Data extracted from a collection

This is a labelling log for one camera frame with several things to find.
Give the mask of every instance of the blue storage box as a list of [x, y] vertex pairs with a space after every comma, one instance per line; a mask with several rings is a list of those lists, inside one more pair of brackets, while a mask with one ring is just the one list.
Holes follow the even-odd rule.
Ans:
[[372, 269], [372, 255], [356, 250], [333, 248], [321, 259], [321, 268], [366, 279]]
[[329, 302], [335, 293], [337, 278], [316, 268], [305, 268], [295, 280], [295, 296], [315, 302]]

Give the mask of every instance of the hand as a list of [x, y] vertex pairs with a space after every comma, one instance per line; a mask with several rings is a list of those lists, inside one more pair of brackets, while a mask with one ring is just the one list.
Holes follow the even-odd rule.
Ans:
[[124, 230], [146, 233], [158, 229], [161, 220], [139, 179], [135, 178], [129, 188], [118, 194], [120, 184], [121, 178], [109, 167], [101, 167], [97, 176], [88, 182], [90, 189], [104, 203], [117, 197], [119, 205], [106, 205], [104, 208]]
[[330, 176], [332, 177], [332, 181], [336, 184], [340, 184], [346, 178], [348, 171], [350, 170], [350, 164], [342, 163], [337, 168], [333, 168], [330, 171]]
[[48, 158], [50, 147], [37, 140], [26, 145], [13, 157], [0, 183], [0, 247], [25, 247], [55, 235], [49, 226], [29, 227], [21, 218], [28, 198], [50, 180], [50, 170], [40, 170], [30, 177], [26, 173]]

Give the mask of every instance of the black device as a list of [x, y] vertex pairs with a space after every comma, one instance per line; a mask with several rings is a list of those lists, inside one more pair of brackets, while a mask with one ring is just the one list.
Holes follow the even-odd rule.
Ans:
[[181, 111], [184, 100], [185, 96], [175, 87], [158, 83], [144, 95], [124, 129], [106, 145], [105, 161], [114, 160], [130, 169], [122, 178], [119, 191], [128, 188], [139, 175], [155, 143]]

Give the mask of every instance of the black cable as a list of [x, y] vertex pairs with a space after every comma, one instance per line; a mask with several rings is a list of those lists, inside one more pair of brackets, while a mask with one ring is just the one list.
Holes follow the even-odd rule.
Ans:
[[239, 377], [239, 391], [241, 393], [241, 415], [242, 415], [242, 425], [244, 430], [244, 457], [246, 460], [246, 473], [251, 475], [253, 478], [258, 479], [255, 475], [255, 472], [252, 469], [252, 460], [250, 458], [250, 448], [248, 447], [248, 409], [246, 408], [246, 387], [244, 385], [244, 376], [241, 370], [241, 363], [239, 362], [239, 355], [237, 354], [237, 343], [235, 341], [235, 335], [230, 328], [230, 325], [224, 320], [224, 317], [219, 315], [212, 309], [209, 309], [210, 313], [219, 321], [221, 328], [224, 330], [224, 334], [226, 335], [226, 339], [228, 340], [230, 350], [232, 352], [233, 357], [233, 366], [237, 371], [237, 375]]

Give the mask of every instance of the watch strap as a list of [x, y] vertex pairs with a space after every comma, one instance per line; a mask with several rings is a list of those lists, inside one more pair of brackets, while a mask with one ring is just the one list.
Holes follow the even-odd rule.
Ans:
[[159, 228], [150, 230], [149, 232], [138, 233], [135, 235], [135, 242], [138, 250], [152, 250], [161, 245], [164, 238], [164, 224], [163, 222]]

How to complete this task: In the records, find every line that has the string "those" and copy it.

Completed exercise:
Give the mask of every instance of the blue storage box as a list of [x, y] vertex pairs with a space after every comma, one instance per line; a mask with several rings is a list of those lists, inside one more pair of brackets, while a mask with one ring is just the one list.
Give the mask of every instance of the hand as a list of [x, y] vertex pairs with a space after every comma, one instance per line; a mask with several rings is a list of those lists, inside one more pair of brackets, while a mask with one ring is just the one list.
Give the mask of every instance of the black device as a list of [x, y] vertex pairs with a space after every comma, one instance per line; a mask with several rings is a list of those lists, inside one more pair of brackets, while a mask with one ring is just the one list.
Give the mask of every instance of the black cable as a list of [x, y] vertex pairs with a space after every comma, one instance per line; a mask with several rings is a list of those lists, inside one more pair of brackets, while a mask with one ring is just the one list.
Give the mask of every instance of the watch strap as a list of [x, y] vertex pairs with a space after every comma, one instance per line; a mask with several rings is a list of those lists, inside one more pair of brackets, while a mask with one ring is just the one list.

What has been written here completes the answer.